* _Requirement_
If a line in the listing below contains "cable", return that line.

* _Records supplied_
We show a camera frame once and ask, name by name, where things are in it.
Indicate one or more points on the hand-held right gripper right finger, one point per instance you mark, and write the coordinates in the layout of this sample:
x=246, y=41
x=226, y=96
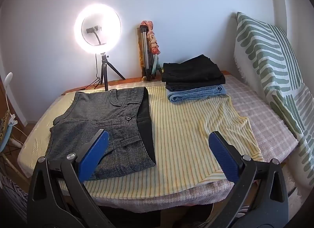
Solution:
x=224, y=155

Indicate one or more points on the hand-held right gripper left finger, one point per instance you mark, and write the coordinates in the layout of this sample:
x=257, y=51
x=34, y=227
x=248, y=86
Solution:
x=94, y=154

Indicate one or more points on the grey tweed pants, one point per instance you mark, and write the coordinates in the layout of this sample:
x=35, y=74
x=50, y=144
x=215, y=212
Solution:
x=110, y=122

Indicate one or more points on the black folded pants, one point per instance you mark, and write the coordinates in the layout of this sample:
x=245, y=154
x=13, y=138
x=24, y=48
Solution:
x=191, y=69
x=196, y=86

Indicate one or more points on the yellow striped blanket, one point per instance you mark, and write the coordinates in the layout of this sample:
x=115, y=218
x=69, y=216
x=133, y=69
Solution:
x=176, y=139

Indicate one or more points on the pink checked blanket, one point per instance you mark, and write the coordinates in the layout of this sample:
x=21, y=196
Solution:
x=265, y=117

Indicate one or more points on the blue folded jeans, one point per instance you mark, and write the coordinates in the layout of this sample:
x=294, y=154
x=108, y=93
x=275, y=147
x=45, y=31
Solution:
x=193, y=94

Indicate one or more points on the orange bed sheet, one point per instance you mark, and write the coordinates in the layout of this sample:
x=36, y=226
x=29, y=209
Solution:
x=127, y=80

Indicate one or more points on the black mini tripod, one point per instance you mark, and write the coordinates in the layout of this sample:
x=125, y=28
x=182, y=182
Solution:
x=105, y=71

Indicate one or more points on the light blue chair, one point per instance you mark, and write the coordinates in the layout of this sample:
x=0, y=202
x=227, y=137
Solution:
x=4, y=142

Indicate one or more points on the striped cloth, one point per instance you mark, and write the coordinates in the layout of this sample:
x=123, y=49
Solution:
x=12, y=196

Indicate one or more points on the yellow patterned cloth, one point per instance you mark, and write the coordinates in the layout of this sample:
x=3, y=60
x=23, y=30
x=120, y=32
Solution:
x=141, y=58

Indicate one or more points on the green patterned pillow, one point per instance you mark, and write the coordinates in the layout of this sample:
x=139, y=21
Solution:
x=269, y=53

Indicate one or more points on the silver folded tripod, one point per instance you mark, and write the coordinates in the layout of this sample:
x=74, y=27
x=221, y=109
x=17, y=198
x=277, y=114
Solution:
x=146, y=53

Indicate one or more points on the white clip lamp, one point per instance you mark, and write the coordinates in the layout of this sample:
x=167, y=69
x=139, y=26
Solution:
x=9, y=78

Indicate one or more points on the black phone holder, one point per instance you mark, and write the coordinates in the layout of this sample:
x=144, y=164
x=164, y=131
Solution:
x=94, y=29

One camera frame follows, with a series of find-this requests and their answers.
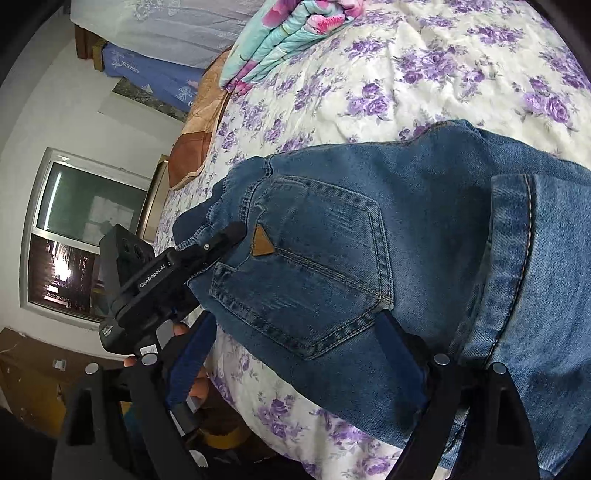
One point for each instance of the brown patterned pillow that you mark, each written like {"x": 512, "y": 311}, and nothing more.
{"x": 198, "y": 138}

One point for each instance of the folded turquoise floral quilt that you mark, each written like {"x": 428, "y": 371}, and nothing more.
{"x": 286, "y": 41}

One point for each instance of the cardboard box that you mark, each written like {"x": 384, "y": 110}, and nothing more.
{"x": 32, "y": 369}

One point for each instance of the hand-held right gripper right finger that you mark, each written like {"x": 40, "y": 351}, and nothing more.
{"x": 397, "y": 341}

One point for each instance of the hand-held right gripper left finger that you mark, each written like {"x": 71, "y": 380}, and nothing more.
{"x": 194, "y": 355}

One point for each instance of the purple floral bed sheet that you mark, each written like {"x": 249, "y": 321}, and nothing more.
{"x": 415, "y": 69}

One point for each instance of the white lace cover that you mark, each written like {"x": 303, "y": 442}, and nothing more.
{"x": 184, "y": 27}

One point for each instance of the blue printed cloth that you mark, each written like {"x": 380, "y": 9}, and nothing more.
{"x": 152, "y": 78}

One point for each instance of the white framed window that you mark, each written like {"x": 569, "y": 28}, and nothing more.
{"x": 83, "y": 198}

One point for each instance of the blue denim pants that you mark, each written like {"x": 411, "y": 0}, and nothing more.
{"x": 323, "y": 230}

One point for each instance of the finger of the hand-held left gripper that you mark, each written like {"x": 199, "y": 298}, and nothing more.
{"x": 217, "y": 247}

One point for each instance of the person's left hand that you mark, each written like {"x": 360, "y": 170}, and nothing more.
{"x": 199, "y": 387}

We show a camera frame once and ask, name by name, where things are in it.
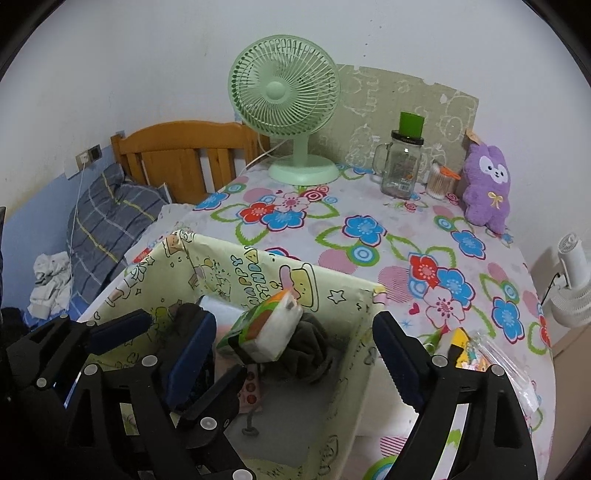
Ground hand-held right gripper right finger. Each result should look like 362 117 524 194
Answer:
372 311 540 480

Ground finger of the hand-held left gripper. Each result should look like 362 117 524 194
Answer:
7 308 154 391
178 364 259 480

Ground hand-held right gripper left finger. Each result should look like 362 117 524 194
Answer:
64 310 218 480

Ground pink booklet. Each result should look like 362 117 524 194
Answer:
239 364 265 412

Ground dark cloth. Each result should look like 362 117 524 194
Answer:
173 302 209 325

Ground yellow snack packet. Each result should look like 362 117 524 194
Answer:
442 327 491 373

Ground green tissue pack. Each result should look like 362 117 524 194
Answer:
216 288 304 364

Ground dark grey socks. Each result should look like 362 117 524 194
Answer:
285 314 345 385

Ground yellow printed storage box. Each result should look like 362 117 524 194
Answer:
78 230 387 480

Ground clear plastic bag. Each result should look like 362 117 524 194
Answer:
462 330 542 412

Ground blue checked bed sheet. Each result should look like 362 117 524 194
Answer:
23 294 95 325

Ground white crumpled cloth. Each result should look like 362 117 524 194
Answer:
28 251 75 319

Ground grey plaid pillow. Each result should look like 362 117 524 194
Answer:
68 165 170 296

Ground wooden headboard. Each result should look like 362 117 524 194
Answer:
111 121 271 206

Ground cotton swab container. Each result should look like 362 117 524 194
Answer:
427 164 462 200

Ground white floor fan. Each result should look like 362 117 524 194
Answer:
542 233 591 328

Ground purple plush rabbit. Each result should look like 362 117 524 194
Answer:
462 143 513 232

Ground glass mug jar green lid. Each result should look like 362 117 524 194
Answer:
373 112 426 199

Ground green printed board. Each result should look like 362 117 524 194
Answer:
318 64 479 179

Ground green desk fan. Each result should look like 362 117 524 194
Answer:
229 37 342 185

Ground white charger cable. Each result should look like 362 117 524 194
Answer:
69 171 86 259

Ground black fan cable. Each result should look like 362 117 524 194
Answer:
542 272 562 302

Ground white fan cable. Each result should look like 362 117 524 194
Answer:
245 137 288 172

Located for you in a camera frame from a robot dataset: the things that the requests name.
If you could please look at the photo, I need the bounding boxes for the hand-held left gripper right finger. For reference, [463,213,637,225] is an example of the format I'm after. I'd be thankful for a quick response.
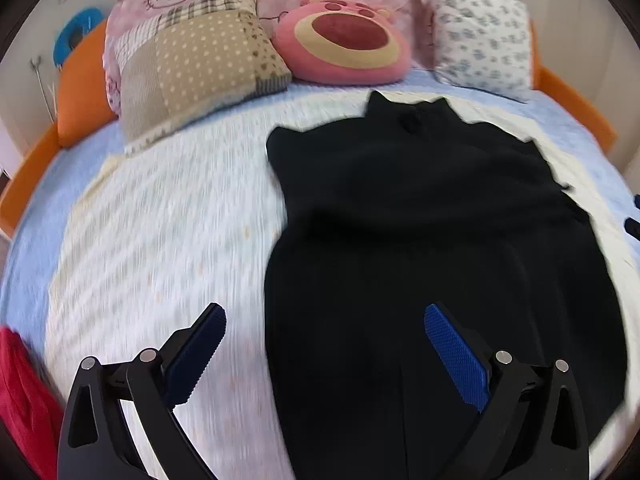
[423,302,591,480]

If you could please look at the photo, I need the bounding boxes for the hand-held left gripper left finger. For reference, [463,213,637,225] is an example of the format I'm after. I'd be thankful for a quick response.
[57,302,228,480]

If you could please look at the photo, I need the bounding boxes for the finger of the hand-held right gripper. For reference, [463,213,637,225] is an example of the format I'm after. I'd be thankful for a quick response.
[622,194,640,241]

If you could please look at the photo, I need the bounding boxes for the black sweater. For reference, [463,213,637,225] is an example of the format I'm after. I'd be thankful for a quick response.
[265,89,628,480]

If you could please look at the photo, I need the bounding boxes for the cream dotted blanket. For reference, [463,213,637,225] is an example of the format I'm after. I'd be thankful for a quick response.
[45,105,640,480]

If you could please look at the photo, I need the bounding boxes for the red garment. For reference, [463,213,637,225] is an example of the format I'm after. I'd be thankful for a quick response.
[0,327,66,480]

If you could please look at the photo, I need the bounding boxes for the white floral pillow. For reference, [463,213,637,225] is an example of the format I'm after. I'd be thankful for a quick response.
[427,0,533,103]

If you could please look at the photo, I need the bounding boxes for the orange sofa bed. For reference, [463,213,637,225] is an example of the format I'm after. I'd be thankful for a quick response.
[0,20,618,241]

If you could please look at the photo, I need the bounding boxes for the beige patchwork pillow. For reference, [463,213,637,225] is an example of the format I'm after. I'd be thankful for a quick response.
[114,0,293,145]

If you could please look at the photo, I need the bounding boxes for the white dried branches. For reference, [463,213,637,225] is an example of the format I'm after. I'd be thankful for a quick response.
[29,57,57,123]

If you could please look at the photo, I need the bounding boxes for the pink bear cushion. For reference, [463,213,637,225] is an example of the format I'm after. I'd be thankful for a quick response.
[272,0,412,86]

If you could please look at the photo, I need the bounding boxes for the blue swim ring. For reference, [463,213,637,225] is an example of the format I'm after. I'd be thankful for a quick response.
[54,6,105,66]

* _Solved problem_
Ground white charger cable. Each result should look like 362 117 524 194
Ground black fan cable. Each result should look like 362 117 524 194
Ground white fan cable. Each result should look like 362 117 524 194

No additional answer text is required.